Limp Bizkit guitarist Wes Borland has officially unveiled his new Jackson signature model, the King V. The guitar does not emerge from a clean design room. It comes from a rejected left handed custom shop order, a customer who thought the ebony fretboard was not dark enough, and a tech named Kadaver who helped reroute an entire guitar to be played backwards.
Borland has been with Jackson for years, following his longtime rep Mike Tempesta from Yamaha to Jackson. He had a signature model at Yamaha, but the Jackson deal took longer to materialize. Borland has described it as a long time coming. The inspiration for the shape dates back to his childhood, watching Megadeth's "Go to Hell" video and seeing three Jackson necks in a row with shark tooth inlays. That image never left him.
The specific guitar that became the blueprint arrived around 2012 or 2013. Tempesta called Borland about a reverse headstock King V that a customer had rejected. The customer felt the ebony was not dark enough. Borland called the customer an asshole but agreed to take the guitar. When Tempesta opened the case, he realized it was left handed. Borland did not care. He took it anyway.
Borland and Kadaver turned the left handed guitar into a right handed project. They closed up the original electronics cavities. They rerouted new ones on the opposite side. They removed what Borland considered unnecessary features. The guitar became known as the Lefty, and it never left rotation. Borland has said that people online called the project stupid and ugly. His response was simple and direct. He told them they were ugly.

The signature model directly honors that guitar. It features a reverse headstock with the Jackson logo printed upside down, a small tribute to the left handed original. It has a Floyd Rose tremolo system, which Borland has used since his second guitar, a yellow Washburn KC-40V that cost him 300 dollars and taught him that he could not play guitars without a locking tremolo. He has compared his use of the Floyd Rose to a trombone player, using the bar to push and pull notes within rhythm riffs rather than just for solos.
The guitar also includes a Duncan Invader pickup. There is no tone knob. There is only one volume knob, and it has been moved far away from the pickup area. Borland has said he cannot stand guitars with the volume knob placed next to the pickup because it gets in the way of his whammy bar work. He watched Jack White's tech run through White's new signature Fender, which is loaded with extra features and hidden tricks, and Borland briefly felt bad that his own guitar had no tricks. Then he decided that was exactly the point. He wanted nothing that could cause problems on stage. He wanted the guitar to be bulletproof.

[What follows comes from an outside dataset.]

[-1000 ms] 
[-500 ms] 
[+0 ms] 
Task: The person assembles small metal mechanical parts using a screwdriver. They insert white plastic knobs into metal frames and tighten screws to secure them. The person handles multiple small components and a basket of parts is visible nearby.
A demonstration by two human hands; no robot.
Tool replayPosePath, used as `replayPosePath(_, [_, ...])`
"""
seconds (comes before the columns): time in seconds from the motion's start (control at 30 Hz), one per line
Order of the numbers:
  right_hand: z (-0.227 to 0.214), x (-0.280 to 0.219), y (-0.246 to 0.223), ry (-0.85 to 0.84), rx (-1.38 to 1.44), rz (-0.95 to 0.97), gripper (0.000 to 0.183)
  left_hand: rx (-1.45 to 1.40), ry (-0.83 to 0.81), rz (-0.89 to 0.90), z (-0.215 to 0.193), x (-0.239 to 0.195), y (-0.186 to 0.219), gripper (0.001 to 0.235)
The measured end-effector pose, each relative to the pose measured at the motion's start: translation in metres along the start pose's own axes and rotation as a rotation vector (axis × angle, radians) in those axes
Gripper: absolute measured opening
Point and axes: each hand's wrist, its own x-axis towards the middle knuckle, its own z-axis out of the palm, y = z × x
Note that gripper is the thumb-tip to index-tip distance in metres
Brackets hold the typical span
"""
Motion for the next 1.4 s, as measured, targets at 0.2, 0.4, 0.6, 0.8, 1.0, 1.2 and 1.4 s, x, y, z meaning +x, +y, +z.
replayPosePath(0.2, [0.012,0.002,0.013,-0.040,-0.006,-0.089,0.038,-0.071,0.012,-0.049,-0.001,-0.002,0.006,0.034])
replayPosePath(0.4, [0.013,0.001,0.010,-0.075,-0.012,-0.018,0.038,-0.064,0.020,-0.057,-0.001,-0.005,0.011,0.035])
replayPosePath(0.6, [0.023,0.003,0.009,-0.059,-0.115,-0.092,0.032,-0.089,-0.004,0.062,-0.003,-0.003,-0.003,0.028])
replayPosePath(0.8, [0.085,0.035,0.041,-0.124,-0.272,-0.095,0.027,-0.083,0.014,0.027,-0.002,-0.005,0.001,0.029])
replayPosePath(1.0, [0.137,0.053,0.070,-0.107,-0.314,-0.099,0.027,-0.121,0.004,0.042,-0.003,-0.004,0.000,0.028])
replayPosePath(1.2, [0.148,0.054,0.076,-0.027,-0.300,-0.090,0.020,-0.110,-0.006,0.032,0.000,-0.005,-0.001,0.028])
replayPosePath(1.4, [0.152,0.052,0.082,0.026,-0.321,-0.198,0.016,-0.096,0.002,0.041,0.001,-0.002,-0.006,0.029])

The input jack has also been relocated to the upper horn. Borland has had issues over the years with moisture getting into guitars during shows, and the new placement avoids that problem. He never keeps the spring cover on the back of the guitar. The springs remain exposed.
Borland's early guitar education was unconventional. He did not have an older brother to hand down records. His first albums were film scores. Then he discovered Minor Threat, the Misfits, and Metallica. His first guitar was an Infinox by JTG, a Humbucker Kelly knockoff that he bought for 80 dollars after mowing lawns in Nashville. He paired it with a 15 watt Gorilla amp from a pawn shop. He still owns that guitar.
The new signature model arrives during an unexpected resurgence for Limp Bizkit. Borland has noted that at nearly every show, Fred Durst asks the crowd who is attending their first Limp Bizkit concert, and 90 percent of the audience raises their hands. The crowds are young. They are throwing fireballs and lighting road flares. When asked about safety, Borland said there is no concern for safety. He said they are concerned for the fans, but the fans seem fine throwing fireballs at each other.
The Wes Borland Signature Jackson King V is now available. It has 24 frets, a Floyd Rose, a single Duncan Invader, one volume knob placed far from the pickups, an upside down Jackson logo, and no tone knob. It is the guitar Borland has been building toward since he flipped a left handed reject into a right handed monster. As he put it, people can talk about him. They can talk shit. He does not give a fuck.